We noticed some odd behavior recently. I have a customer with a small Scale (with Archive on top) configuration that we recently updated to a dual node configuration. We are using CES and setup a very small 3 nsd shared-root filesystem(gpfssr). We also set up tiebreaker disks and figured it would be ok to use the gpfssr NSDs for this purpose.
When we tried to perform some basic failover testing, both nodes came down. It appears from the logs that when we initiated the node failure (via mmshutdown command...not great, I know) it unmounts and remounts the shared-root filesystem. When it did this, the cluster lost access to the tiebreaker disks, figured it had lost quorum and the other node came down as well. We got around this by changing the tiebreaker disks to our other normal gpfs filesystem.

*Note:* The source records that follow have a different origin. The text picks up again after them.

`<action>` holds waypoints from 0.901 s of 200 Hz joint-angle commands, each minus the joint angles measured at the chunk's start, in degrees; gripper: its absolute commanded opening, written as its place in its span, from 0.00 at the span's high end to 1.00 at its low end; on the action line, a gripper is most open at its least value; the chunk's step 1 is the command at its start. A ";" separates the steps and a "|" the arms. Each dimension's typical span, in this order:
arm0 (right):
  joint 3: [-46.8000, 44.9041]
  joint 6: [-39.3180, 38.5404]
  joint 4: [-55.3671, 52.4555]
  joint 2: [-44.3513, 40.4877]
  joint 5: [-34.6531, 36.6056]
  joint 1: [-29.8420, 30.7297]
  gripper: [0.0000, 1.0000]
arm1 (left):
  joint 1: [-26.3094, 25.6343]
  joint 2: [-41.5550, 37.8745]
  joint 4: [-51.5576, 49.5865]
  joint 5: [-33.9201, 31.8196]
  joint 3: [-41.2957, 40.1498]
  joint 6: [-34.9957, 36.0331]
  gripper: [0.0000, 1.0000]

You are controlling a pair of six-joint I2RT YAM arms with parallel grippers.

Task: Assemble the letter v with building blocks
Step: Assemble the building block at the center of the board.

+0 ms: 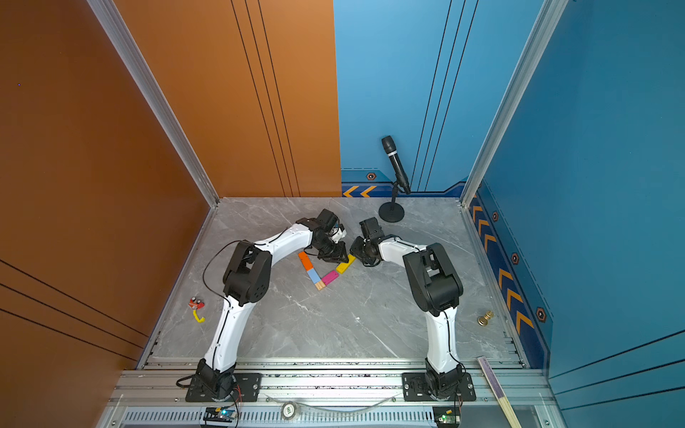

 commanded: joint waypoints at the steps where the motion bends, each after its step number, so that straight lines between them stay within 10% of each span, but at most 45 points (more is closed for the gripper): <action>1: -0.88 0.33 -2.60 -0.14 2.33 -0.06 0.65 | 0.27 0.07 -2.48 -1.91 -1.33 0.55 0.69; 180: -2.25 3.98 -2.76 -0.20 4.77 -1.36 0.66 | -0.18 0.32 -2.48 -0.66 3.27 -0.37 0.67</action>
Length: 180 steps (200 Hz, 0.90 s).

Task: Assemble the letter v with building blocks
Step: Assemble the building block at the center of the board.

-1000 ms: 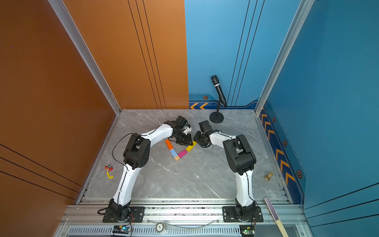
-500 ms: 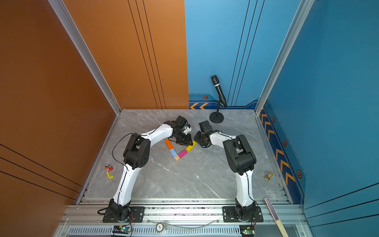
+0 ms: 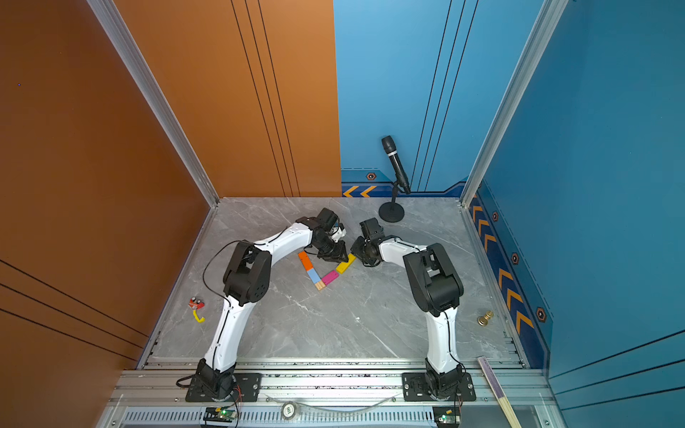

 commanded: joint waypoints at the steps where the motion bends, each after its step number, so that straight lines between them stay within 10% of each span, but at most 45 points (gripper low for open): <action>1: -1.43 0.94 -3.67 -0.05 3.16 -0.98 0.66 | -0.15 0.32 -1.34 -0.42 1.86 -0.36 0.67; 180: 10.99 -5.57 -13.35 8.24 3.65 0.19 0.78 | 0.32 -0.76 -1.26 -1.64 3.56 -1.02 0.67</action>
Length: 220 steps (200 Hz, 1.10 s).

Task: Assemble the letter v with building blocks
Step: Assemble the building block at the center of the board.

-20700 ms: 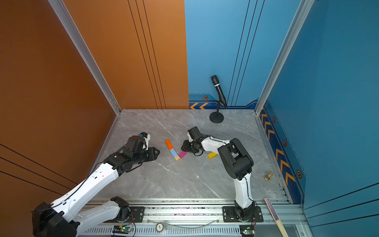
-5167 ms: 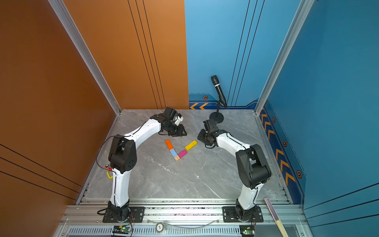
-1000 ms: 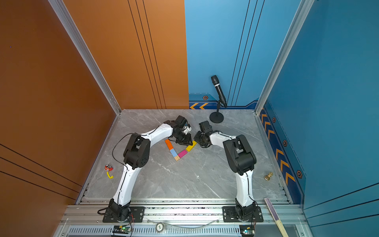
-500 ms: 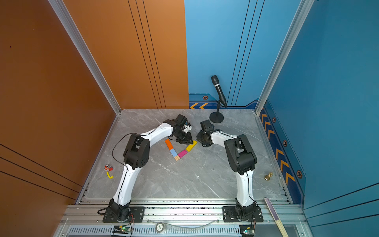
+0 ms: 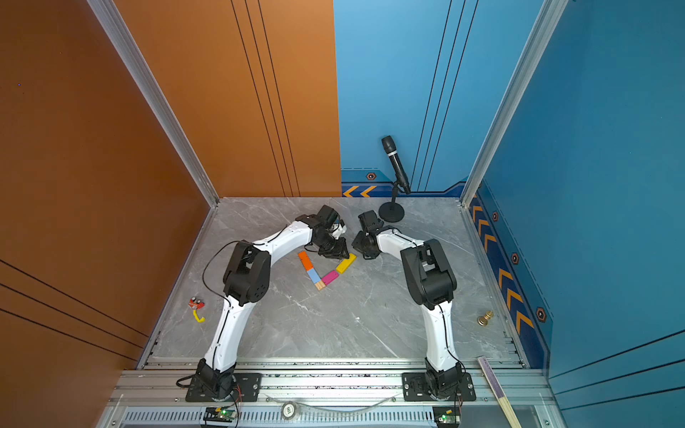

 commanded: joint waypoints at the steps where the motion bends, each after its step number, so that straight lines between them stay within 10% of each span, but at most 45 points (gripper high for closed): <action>1: 0.03 -0.93 -3.49 2.74 -1.13 0.78 0.78 | 0.35 -0.76 -1.26 -0.94 1.61 -0.54 0.67; 220: -6.27 1.28 -1.06 -1.01 -2.25 2.34 0.99 | 0.59 0.04 -1.26 -1.73 -0.27 -0.06 0.67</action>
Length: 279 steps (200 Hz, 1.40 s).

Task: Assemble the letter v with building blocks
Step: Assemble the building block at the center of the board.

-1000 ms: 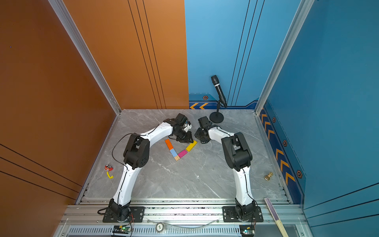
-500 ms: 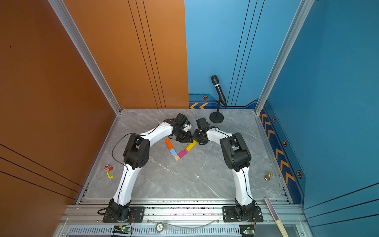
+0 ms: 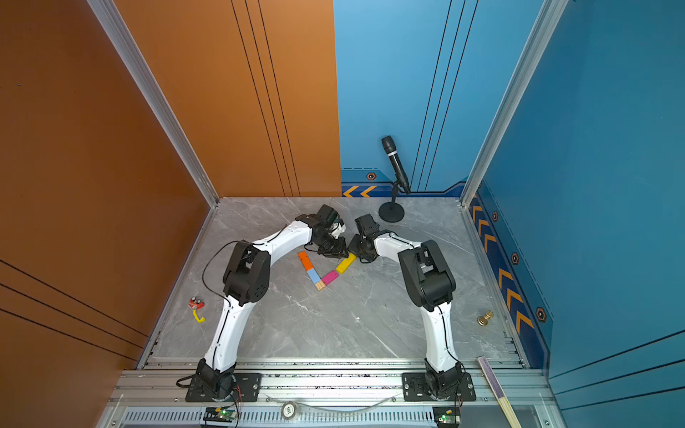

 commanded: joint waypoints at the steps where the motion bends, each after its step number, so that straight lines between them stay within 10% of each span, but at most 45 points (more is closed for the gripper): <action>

After that failover worked as expected. This is documented nowhere as far as I could find?. I wanted to know if anybody else had experienced this and if this is expected behavior. All is well now and operating as we want so I don't think we'll pursue a support request. Regards, SHAUN ANDERSON STORAGE ARCHITECT O 208.577.2112 M 214.263.7014 NOTICE: This email message and any attachments here to may contain confidential information. Any unauthorized review, use, disclosure, or distribution of such information is prohibited. If you are not the intended recipient, please contact the sender by reply email and destroy the original message and all copies of it.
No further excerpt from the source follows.